Fail to send report - Githubissues

NobodyXu commented 1 year ago

 WARN Failed to send quickinstall report for package cargo-binstall-0.20.1-universal-apple-darwin: Failed 
to download from remote: could not HEAD https://warehouse-clerk-tmp.vercel.app/api/crate/cargo-binstall-0.
20.1-universal-apple-darwin.tar.gz: HTTP status client error (403 Forbidden) for url (https://warehouse-cl
erk-tmp.vercel.app/api/crate/cargo-binstall-0.20.1-universal-apple-darwin.tar.gz)

NobodyXu commented 1 year ago

I suppose that #164 might fix this.

NobodyXu commented 1 year ago

@alsuren I've been getting a lot of these errors recently on my MacBook. Can you check the stats server please?

Is it out of resource or down?

alsuren commented 1 year ago

Last rate limit email I got from upstash was the 10th.

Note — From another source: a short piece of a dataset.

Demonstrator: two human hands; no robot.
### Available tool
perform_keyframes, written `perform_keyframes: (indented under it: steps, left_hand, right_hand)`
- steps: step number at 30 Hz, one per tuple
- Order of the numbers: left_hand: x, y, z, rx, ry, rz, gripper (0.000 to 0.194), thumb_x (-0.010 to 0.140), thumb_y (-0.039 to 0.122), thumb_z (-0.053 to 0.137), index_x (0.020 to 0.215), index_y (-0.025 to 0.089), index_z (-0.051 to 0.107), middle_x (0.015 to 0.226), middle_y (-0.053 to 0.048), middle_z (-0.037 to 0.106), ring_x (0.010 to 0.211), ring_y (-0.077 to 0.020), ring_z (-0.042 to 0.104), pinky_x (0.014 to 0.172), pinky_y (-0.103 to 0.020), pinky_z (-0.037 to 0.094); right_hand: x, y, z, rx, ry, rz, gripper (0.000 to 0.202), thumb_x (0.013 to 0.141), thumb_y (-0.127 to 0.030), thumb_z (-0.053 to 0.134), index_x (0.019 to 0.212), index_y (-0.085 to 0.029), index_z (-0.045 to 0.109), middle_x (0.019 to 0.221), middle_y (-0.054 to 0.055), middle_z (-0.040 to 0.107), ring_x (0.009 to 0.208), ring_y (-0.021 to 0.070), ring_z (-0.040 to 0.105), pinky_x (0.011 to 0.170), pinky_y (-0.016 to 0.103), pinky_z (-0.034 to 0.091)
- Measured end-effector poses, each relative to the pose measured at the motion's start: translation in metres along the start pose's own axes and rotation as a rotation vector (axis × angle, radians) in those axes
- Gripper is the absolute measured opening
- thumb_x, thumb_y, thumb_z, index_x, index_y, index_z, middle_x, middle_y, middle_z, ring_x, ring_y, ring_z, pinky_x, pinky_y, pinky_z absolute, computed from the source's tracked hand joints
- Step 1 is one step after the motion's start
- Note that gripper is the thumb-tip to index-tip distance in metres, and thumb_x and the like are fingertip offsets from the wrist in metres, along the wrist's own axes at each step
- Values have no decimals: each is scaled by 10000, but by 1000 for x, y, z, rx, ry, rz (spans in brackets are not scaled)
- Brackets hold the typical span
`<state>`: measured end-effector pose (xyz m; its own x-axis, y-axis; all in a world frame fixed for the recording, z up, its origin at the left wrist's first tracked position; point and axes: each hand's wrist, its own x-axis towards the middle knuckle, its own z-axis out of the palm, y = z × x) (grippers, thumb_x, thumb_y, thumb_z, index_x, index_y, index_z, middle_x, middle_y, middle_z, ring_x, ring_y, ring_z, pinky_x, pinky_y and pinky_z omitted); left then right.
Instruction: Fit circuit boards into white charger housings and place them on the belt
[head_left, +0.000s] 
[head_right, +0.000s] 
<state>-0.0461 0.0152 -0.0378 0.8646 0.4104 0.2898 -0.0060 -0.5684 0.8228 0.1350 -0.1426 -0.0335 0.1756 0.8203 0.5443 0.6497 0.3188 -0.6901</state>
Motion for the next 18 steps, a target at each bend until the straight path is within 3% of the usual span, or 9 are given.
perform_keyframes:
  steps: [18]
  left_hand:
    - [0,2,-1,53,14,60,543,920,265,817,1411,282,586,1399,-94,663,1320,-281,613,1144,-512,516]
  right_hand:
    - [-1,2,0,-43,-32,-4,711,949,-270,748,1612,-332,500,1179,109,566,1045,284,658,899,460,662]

I still haven't set up forwarding for them. Can't do it on my phone though.

The stats reporting should be forked off in the background. If reporting fails then you should continue on and ignore it. It should not be printing whether it passed out failed by default.

On Tue, 14 Mar 2023, 09:54 Jiahao XU, @.***> wrote:

@alsuren https://github.com/alsuren I've been getting a lot of these errors recently on my MacBook. Can you check the stats server please?

Is it out of resource or down?

— Reply to this email directly, view it on GitHub https://github.com/cargo-bins/cargo-quickinstall/issues/195#issuecomment-1467663419, or unsubscribe https://github.com/notifications/unsubscribe-auth/AAB6FN32AI37WPBKPXCDTN3W4AW3FANCNFSM6AAAAAAVYP6KIA . You are receiving this because you were mentioned.Message ID: @.***>

NobodyXu commented 1 year ago

The stats reporting should be forked off in the background. If reporting fails then you should continue on and ignore it.

That's exactly how cargo-binstall does the report.

It should not be printing whether it passed out failed by default.

It's just a warning from cargo-binstall on failure.

alsuren commented 1 year ago

universal-apple-darwin is not in the list in https://github.com/alsuren/warehouse-clerk-tmp/blob/master/pages/api/crate/%5Btarball%5D.ts

Is it a new thing?

You can also get the body of the response and print it if you want more info (I'm currently on my phone, but I can guess what it would say)

NobodyXu commented 1 year ago

Yes, it's a new target we add for cargo-binstall.

Currently the upstream has not added official support yet and it seems that they are not planning to add a new target for this, but I also don't think they will use universal-apple-darwin for anything else, so we use that name in cargo-binstall for universal MacOS binaries that includes both x86_64 and aarch64 binaries.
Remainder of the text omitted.